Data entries
----
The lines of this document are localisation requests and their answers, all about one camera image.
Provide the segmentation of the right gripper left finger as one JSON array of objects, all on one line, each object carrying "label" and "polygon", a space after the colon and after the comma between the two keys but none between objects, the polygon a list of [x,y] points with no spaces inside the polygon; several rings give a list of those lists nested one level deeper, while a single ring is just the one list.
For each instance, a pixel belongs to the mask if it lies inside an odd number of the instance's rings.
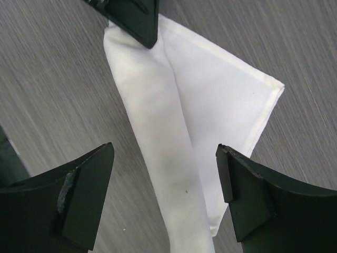
[{"label": "right gripper left finger", "polygon": [[114,162],[105,143],[1,188],[1,252],[93,250]]}]

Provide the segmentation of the white cloth napkin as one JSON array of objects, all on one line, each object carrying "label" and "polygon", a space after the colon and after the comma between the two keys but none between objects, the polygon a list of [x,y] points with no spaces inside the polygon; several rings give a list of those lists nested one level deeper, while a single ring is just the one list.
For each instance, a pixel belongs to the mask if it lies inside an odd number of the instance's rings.
[{"label": "white cloth napkin", "polygon": [[158,19],[152,49],[114,23],[103,44],[170,251],[213,252],[227,209],[217,146],[251,156],[283,83],[165,16]]}]

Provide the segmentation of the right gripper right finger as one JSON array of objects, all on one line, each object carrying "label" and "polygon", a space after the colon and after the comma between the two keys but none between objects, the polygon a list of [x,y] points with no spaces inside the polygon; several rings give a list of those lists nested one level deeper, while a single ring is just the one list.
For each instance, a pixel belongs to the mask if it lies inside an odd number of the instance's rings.
[{"label": "right gripper right finger", "polygon": [[224,201],[244,252],[336,252],[336,191],[216,151]]}]

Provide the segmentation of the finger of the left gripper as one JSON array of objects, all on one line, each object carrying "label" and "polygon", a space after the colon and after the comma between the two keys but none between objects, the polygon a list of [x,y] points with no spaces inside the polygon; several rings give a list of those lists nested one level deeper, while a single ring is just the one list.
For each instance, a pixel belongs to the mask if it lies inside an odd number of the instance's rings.
[{"label": "finger of the left gripper", "polygon": [[85,1],[149,49],[157,42],[159,2],[159,0]]}]

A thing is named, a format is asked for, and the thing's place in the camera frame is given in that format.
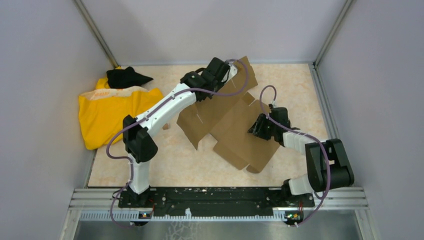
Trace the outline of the brown cardboard box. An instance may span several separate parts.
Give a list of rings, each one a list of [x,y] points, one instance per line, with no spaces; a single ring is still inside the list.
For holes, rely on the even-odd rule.
[[[177,125],[195,149],[206,135],[212,135],[217,141],[213,147],[216,154],[238,170],[258,174],[280,145],[248,132],[269,107],[249,93],[258,82],[248,57],[242,57],[234,65],[237,74],[220,92],[234,93],[247,84],[244,90],[234,96],[214,95],[211,99],[195,102],[179,113]]]

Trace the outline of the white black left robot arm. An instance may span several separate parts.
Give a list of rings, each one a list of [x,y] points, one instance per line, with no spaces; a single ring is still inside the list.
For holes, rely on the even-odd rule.
[[[163,99],[136,117],[123,120],[123,143],[131,160],[130,200],[138,207],[149,203],[150,161],[158,152],[154,136],[182,110],[211,98],[238,73],[233,60],[214,57],[207,67],[186,73]]]

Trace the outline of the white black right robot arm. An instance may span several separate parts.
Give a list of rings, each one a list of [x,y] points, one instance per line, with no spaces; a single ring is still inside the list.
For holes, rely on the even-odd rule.
[[[248,133],[266,141],[274,139],[305,156],[306,174],[282,185],[281,199],[287,206],[295,206],[304,194],[349,187],[355,181],[343,142],[338,138],[319,140],[292,127],[285,107],[261,113]]]

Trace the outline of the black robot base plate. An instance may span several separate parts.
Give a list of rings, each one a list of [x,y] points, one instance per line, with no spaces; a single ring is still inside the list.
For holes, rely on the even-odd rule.
[[[150,187],[135,195],[124,190],[118,207],[147,208],[154,216],[271,216],[274,208],[313,208],[311,193],[286,197],[281,187]]]
----
- [WHAT TO WORK ON]
Beginning at the line that holds "Trace the outline of the black", copy every line through the end of the entries exactly as given, and only those lines.

- [ANSWER SPACE]
Trace the outline of the black robot base plate. An instance may span several separate parts.
Give a list of rings, each one a list of [x,y] points, one instance per line, with no spaces; a single ring is still inside the list.
For holes, rely on the even-odd rule.
[[[150,187],[135,195],[124,190],[118,207],[147,208],[154,216],[271,216],[274,208],[313,208],[311,193],[286,197],[281,187]]]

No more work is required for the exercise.